Some THC and marijuana drug tests will test the user’s blood. THC is rapidly metabolized by your body and will only remain detectable in your blood for somewhere between a few hours and one to two days after a single use.
For those who are heavy marijuana users (multiple times a day), THC may stay in the bloodstream for up to a week. Blood tests for marijuana use are rare and are usually only conducted as a follow-up to a potential false positive on a previous testing method.
How Long Does THC Stay in Saliva?
Some THC and marijuana drug tests will test the individual’s saliva for traces of THC. If that is the case, THC will first appear in saliva about an hour after use. After first appearing, THC will remain detectable in your saliva until it is swallowed fully, which typically takes somewhere between one and two days after use.

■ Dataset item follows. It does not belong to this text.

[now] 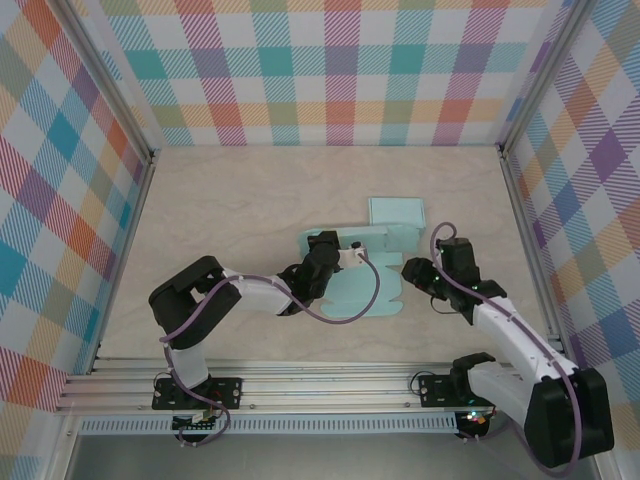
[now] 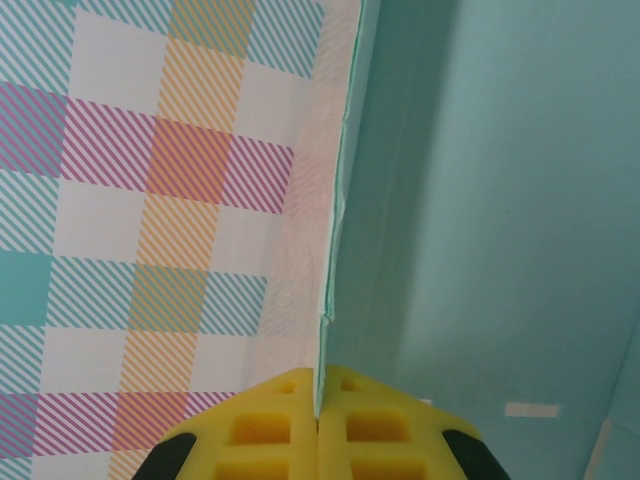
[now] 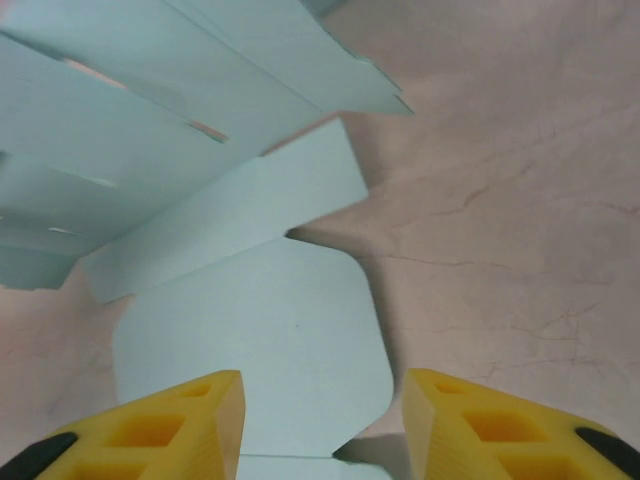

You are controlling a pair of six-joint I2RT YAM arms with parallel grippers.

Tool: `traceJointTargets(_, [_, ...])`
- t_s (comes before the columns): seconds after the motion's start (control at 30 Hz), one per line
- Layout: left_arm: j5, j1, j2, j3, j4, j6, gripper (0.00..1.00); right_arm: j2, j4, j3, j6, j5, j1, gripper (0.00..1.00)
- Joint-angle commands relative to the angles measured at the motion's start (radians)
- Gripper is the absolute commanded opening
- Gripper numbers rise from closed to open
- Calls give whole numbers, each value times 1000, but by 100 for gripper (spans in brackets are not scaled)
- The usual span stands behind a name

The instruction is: Fold the paper box

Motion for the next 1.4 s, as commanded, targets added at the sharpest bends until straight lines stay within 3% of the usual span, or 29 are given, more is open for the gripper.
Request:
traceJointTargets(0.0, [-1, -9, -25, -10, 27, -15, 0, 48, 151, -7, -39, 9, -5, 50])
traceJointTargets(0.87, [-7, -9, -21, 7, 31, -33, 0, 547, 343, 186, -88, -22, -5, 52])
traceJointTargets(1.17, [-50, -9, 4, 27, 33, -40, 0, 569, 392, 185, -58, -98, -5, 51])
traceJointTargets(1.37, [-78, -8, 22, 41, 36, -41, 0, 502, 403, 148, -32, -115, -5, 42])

Drinking water, brushing your teeth, eating fatty foods, and using mouthwash may help speed up the removal of THC from saliva. Saliva tests are being explored as a potential way to check for marijuana use in drivers, though some cannabis advocates feel they aren’t reliable enough to test for impairment.
How Long Does THC Stay in Urine?
The most common type of THC and marijuana drug test is a urine test due to the ease of use and low cost. In the urine, byproducts of THC are detectable for a longer period of time, meaning they can reveal marijuana use for weeks after use. The exact amount of time marijuana and THC is detectable in urine largely depends on how often you use marijuana. Many individual factors can affect these ranges, such as:
- If you have only used marijuana once, then THC byproducts remain in your urine for about five to eight days after one-time use.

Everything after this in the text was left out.